Didn't know him, really, and the two times I'd talked with him, he was brusque. But once I was talking to him while he was trying to tune his dulcimer, and then there was the "I like silence" episode. Maybe I didn't hold it against him because I wouldn't want to talk to me, either.
But mostly, I think, it's because I would've been disappointed if he were anything but interesting, anything but intense, anything but flawed, anything but -- as one Rich-friend put it -- "like us, but more so."
I want me to be quiet, too. He's like me, but more so.
I'm tired of the word, "Christian". It was originally something of a put-down, something applied to followers of The Way by outsiders, now adapted, awkwardly, proudly, by the followers themselves.
I confess to wondering sometimes, "Why am I doing this...?" and then I hear the first few notes of "Peace", and I remember. Oh -- yeah. Of course.
Rich Mullins reminded us that we worship a God who came in the form of a homeless man. I can love a God like that.
I got the impression the beautiful, righteous-seeming people in the music industry really didn't want him crashing their party. I may be wrong about that. True, he was given a "Best Artist" award in the Christian genre -- eight months after he'd been killed. He was, at times, embarrassing. Wonderfully embarrassing.
A friend of mine told me about hosting Rich's band, the Ragamuffin Band, at his home near St. Louis one summer before a concert. He said they got in a fistfight in the swimming pool. I remember thinking, "Now, THAT'S a band."
If you can't picture a band getting into a pool fistfight, well, that's not a real rock band. The Police? Yes. Simon and Garfunkel? No. Ragamuffins? Yes. Philips, Craig, and Dean? ...no. The Gaithers? Oh, yeah. Heck, yeah.
I'm from Illinois, raised in the Christian Churches/Churches of Christ, so you know I saw Rich Mullins a lot. First in 1985, when my then youth minister (a very cool Hoosier who reads this blog) just had to take us to see him at Lincoln Christian College, the regional epicenter of our denom -- ahem -- non-denomination.
I'd love to say U2 has been my "life's soundtrack", but I won't, because it's kind of indulgent, and it's not true. They're from Ireland. Rich Mullins is it. It was Rich playing in my '81 Ford Mustang, while I sat on the side of the road -- my Mustang's natural habitat -- waiting for a tow truck. It was "If I Stand" that I sang, a cappella and off-key, at my brother's wedding.
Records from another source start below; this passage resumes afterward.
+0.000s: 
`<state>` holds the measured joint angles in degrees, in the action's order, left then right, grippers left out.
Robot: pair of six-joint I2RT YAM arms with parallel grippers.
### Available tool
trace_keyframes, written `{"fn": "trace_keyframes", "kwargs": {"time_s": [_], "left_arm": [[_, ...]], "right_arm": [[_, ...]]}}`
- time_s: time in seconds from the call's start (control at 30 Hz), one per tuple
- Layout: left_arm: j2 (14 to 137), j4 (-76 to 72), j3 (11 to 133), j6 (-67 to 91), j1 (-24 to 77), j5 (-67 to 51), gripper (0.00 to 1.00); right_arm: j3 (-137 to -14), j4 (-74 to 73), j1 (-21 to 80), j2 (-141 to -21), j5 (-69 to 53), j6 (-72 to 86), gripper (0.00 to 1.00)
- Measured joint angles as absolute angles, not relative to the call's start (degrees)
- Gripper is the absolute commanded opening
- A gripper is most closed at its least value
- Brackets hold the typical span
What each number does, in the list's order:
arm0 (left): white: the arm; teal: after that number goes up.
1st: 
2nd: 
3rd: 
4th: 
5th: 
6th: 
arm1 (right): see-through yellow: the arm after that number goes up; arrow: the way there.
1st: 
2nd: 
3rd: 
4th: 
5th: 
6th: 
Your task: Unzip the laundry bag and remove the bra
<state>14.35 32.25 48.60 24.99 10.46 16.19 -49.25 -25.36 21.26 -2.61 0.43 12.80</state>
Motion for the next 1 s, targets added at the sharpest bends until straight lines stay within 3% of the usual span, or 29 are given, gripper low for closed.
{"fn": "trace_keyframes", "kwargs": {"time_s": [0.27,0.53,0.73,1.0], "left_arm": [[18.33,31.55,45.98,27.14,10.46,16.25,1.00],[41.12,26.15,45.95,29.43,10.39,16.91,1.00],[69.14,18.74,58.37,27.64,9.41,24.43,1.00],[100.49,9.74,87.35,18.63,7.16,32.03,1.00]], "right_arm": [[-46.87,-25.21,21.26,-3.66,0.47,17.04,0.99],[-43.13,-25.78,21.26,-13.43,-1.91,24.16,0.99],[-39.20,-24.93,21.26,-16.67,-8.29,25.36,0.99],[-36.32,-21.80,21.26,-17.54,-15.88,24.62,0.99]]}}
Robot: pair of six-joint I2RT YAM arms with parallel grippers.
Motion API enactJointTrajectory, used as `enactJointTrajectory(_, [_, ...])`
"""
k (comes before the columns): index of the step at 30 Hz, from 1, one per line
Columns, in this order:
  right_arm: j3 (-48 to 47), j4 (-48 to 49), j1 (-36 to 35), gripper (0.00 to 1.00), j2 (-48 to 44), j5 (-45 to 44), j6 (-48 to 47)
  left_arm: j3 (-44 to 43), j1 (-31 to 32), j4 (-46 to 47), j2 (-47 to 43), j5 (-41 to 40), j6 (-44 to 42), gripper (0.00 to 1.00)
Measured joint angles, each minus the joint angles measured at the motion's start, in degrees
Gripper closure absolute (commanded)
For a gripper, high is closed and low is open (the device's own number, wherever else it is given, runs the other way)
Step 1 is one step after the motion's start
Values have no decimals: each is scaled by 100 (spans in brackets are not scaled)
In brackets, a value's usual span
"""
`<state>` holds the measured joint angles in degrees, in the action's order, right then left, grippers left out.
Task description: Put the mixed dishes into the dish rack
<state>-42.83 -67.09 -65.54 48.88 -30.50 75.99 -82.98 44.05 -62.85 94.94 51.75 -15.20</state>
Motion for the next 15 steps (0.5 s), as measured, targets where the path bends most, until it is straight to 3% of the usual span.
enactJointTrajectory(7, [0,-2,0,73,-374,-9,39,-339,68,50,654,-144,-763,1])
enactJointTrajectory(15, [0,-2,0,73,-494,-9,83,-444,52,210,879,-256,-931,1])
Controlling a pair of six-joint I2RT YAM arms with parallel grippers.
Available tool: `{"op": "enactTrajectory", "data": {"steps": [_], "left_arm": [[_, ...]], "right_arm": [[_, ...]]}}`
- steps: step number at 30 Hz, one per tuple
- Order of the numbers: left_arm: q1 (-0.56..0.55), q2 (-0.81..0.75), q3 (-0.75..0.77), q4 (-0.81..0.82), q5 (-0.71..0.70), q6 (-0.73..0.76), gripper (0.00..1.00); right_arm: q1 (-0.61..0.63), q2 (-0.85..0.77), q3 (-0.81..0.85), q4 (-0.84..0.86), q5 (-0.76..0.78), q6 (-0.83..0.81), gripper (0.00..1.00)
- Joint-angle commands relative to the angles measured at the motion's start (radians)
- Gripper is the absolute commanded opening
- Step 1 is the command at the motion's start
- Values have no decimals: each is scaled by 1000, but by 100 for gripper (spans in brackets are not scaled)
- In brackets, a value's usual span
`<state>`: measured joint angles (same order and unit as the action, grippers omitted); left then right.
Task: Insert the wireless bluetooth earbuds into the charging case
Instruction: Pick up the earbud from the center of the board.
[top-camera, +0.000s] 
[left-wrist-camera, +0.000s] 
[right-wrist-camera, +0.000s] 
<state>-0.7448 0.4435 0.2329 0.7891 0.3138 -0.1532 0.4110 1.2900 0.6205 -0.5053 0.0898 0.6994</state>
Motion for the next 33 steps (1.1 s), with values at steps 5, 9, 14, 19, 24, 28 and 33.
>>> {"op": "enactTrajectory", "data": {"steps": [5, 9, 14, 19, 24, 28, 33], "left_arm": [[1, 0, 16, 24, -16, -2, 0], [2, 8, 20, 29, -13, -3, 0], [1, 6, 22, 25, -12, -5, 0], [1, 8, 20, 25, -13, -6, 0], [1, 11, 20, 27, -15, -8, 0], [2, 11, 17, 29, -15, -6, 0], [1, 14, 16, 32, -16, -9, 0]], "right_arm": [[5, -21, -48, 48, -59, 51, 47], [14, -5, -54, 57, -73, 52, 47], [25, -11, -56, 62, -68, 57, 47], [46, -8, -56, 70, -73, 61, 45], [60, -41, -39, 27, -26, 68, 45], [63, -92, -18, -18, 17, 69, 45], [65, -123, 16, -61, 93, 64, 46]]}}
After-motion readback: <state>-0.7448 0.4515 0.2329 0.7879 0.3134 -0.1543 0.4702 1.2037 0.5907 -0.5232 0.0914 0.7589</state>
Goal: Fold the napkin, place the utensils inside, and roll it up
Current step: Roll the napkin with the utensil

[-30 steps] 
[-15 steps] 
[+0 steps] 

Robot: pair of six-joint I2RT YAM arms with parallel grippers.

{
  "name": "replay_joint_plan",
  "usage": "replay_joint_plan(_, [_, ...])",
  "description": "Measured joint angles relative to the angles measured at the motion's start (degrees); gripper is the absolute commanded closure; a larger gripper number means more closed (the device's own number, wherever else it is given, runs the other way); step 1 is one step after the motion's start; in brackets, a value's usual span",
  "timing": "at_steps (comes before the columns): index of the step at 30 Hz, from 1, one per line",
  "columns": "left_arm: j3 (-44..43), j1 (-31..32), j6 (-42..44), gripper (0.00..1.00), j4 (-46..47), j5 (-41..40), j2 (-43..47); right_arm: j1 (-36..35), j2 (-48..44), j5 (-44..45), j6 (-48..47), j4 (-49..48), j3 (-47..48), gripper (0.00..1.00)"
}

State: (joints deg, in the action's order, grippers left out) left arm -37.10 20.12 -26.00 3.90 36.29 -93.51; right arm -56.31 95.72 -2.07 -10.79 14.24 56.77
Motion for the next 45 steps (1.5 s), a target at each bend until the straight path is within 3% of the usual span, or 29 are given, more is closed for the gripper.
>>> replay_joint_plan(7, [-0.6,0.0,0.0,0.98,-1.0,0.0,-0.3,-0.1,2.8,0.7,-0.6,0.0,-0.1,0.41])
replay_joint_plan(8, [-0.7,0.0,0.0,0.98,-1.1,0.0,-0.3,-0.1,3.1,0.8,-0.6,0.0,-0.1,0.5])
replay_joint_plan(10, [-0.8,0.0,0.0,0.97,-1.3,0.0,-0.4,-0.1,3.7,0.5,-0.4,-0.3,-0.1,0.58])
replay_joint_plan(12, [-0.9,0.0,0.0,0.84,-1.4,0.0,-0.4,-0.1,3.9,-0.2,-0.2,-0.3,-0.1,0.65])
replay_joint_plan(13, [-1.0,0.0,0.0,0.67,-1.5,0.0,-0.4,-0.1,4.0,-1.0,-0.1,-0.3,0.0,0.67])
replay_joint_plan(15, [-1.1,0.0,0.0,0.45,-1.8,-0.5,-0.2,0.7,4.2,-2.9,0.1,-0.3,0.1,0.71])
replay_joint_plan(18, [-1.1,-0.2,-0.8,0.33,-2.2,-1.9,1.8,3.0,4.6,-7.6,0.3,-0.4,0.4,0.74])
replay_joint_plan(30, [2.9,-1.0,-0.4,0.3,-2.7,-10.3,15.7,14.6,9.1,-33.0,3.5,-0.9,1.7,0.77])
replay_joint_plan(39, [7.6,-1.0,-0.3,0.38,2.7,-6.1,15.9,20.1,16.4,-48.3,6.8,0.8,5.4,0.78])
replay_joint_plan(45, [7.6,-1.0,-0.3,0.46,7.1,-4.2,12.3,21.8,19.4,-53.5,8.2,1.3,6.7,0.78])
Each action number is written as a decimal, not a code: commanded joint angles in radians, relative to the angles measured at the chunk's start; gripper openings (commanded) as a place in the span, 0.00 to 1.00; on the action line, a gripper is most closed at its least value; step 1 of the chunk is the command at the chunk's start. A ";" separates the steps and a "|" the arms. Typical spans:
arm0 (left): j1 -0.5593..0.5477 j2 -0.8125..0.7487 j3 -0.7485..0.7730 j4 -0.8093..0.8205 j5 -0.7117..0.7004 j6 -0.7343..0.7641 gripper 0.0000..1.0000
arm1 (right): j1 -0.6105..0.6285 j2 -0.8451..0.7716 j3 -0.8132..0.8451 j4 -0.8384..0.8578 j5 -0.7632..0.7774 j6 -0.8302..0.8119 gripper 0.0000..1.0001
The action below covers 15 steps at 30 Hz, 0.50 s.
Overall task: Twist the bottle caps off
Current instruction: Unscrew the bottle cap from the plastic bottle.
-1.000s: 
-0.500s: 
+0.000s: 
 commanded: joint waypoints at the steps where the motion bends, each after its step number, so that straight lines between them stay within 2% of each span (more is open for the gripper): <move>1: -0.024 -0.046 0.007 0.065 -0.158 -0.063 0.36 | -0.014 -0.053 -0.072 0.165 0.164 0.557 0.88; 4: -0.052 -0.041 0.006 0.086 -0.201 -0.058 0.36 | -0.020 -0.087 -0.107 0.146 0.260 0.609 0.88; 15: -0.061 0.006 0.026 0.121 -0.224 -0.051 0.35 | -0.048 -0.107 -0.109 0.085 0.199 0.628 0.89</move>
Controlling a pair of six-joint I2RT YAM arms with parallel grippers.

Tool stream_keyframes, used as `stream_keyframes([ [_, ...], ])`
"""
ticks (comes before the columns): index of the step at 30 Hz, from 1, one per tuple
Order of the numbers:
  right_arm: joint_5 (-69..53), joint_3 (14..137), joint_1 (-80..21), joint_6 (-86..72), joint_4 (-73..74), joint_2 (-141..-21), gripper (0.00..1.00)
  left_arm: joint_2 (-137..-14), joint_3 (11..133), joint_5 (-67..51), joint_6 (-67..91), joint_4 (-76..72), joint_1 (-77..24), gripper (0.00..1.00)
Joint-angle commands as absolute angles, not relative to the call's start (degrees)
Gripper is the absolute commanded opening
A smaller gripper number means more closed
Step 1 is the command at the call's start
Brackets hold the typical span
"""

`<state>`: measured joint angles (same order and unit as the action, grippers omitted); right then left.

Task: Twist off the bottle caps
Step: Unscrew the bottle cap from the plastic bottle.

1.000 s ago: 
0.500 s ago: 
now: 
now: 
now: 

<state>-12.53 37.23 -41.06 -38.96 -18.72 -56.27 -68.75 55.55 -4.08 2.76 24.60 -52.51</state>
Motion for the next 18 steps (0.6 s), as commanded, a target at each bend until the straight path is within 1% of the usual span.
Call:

U2 is the coolest. But Rich? Rich was midwestern, socially awkward, a "born dissenter". Rich was my people. And I don't think I'm special for saying so.
I think a lot of people reading this right now would say the same thing.
My former youth minister, ironically, has changed his views quite a bit. In fact, he says Rich Mullins is practically his only connection to Christianity right now, besides this blog (both terribly honoring and terrifying) and I can sure understand that. Except for the blog part. Lord have mercy.
But he's got his doubts, and I've got mine, and, thank God, I know Rich had his. It's a nice little club, the three of us, separated, by culture and miles, and a gulf between us and Rich that we can't traverse for now. I sometimes wonder how we can.
But, from what I hear, there's a wideness in God's mercy, I cannot find in my own.